◆ Exercise: Count how many lines of the data below contain the string "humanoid"; the reply should be that number alone.

++++++

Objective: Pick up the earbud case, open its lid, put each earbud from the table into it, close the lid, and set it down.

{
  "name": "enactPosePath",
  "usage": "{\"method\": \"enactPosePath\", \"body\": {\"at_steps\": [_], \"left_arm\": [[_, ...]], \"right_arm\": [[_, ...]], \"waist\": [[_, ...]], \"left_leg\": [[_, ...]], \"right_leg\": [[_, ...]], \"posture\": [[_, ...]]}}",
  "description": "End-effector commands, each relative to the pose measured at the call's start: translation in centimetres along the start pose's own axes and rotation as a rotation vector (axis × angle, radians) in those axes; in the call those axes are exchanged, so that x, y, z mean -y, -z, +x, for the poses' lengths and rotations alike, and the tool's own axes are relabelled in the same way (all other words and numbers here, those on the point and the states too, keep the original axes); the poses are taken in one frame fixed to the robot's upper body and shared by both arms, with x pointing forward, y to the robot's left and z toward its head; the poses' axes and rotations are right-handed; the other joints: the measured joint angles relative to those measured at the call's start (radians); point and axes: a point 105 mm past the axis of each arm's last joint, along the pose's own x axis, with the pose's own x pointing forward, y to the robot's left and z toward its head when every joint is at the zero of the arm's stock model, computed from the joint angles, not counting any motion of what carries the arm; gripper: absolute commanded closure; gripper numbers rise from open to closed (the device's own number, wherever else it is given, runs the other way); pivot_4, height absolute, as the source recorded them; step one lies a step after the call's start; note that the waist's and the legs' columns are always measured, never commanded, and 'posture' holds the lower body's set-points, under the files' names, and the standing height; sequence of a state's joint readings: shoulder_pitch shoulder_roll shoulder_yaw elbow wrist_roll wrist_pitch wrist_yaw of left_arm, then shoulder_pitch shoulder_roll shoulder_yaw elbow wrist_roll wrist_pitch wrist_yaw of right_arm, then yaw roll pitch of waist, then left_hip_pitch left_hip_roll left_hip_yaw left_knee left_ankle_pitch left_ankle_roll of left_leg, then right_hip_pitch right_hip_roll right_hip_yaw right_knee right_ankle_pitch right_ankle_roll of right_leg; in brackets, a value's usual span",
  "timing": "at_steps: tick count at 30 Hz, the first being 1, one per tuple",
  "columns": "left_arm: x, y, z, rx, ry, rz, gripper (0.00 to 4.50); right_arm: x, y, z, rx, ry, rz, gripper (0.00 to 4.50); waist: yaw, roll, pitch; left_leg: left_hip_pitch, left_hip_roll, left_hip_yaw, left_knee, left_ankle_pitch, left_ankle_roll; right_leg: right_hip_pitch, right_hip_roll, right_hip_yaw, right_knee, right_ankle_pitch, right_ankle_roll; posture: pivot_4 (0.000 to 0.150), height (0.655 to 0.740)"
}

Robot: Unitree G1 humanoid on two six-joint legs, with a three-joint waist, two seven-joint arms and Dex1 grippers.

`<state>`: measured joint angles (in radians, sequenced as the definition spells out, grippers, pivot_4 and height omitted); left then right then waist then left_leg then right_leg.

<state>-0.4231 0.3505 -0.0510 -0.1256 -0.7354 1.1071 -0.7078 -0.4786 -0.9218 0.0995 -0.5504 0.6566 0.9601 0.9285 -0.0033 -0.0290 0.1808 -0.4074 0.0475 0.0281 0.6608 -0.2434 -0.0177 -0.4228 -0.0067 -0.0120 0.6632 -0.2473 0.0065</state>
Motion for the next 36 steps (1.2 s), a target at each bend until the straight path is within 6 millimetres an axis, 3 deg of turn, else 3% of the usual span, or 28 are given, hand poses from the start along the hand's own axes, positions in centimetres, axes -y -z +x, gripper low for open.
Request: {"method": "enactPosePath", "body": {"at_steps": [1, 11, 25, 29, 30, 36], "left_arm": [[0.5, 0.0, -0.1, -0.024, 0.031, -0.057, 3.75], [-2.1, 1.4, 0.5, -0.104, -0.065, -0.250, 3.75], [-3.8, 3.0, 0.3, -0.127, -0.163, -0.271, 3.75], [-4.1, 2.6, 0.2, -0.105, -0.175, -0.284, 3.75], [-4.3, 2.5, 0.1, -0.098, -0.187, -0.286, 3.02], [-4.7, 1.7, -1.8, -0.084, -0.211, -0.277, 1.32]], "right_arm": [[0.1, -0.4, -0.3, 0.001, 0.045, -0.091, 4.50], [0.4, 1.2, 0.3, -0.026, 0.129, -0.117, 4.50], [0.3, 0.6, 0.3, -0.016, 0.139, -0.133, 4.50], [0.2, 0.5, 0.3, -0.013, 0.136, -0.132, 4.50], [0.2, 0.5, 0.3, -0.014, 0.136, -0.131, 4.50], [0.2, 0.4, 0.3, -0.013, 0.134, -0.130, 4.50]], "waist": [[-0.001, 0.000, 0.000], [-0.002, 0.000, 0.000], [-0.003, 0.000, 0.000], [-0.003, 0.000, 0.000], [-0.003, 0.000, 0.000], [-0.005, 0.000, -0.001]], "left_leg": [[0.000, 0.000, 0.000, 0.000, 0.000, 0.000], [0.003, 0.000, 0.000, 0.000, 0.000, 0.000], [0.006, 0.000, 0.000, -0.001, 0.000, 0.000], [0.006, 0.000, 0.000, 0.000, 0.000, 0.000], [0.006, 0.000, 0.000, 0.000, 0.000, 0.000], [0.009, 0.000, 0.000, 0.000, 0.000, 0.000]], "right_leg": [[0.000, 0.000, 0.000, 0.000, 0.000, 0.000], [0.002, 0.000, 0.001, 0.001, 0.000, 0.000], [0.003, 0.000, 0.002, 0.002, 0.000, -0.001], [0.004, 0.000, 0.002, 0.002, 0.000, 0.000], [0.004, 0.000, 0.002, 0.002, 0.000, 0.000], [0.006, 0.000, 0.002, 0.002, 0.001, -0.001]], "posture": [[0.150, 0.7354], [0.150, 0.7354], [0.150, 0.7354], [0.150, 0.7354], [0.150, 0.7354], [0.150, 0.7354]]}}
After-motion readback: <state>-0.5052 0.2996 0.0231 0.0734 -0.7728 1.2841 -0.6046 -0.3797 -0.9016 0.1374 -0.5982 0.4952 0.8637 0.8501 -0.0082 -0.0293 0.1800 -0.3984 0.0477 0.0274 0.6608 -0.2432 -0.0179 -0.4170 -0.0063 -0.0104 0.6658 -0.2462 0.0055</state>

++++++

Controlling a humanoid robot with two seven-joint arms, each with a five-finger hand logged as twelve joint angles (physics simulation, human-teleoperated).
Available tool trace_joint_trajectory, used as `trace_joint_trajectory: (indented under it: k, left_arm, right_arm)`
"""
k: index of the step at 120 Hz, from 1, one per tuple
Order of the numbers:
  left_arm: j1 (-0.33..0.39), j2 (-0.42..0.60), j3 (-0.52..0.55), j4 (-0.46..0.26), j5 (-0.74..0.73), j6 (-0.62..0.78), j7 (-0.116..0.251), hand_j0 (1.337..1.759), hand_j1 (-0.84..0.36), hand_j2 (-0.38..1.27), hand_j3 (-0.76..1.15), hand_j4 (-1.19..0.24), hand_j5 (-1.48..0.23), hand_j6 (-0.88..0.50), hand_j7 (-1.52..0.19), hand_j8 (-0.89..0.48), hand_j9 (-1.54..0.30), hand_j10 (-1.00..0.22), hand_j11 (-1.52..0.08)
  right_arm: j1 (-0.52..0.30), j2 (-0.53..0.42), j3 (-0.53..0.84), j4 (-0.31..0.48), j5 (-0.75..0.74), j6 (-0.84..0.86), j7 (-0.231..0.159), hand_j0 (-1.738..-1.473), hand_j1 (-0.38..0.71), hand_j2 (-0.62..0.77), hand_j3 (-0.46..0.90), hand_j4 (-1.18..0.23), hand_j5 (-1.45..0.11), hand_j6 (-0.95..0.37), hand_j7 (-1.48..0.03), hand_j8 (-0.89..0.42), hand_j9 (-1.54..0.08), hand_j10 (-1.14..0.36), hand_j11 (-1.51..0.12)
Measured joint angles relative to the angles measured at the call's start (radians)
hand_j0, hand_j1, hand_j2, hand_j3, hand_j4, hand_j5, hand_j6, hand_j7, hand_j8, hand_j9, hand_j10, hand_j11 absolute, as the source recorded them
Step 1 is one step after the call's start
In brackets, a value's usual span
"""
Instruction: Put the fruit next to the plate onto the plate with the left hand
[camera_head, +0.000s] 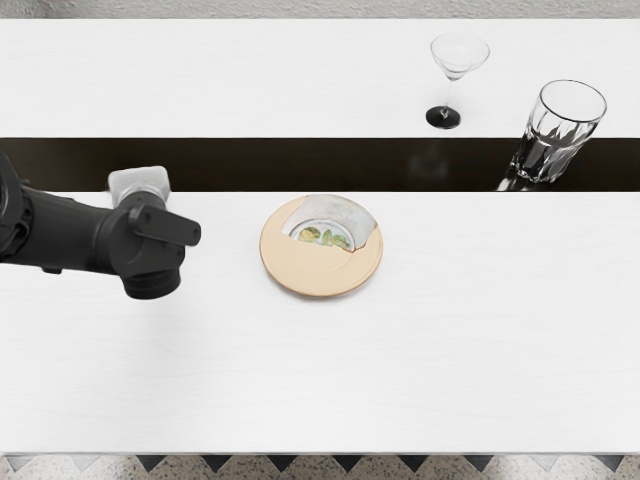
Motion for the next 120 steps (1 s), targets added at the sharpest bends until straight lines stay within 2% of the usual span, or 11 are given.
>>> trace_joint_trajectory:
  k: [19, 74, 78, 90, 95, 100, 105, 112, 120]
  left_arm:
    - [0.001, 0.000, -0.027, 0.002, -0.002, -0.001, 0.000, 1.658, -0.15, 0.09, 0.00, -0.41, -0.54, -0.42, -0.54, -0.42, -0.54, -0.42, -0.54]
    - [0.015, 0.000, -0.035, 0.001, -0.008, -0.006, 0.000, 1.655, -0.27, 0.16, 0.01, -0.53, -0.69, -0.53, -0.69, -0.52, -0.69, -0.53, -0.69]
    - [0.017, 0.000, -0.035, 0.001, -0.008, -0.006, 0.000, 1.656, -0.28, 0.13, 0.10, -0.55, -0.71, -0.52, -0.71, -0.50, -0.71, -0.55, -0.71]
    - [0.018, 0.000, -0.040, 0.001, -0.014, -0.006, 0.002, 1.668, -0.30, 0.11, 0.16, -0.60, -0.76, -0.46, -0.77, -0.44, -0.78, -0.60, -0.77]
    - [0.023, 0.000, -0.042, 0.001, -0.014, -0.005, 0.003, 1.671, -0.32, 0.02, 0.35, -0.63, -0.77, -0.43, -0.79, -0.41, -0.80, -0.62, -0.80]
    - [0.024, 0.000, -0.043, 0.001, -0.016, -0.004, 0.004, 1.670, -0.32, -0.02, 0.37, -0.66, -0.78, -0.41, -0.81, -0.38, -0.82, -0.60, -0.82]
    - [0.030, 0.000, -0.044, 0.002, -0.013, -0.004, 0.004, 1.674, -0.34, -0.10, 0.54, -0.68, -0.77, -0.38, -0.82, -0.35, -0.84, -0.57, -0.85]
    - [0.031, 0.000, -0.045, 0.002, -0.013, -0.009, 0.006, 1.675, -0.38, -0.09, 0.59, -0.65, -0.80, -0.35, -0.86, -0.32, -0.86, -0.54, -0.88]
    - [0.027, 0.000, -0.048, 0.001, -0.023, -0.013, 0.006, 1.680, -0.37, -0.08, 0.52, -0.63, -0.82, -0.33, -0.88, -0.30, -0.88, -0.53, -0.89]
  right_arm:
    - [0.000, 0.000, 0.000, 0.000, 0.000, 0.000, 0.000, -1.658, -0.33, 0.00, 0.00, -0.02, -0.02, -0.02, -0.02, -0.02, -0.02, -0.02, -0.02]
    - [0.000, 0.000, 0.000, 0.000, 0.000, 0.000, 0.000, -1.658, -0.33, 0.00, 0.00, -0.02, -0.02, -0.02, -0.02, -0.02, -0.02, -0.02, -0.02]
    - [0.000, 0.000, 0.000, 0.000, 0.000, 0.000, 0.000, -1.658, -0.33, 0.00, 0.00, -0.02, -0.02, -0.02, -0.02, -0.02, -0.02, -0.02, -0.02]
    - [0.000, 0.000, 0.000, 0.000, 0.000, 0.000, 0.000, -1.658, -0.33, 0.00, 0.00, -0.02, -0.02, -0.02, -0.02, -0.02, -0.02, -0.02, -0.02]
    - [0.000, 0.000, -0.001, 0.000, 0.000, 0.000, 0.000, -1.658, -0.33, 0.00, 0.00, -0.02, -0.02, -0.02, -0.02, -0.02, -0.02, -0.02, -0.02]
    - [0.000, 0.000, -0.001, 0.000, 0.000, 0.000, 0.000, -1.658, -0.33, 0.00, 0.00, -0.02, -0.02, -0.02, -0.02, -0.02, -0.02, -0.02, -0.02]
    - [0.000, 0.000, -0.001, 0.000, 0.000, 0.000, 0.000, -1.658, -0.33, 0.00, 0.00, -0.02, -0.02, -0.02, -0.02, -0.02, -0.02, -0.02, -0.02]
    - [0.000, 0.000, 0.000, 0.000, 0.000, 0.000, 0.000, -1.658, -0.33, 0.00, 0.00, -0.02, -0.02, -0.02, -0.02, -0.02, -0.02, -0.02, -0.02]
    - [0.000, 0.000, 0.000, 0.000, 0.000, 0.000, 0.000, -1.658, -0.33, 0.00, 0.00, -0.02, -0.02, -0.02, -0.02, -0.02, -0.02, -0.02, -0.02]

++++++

◆ Solution to the problem: 2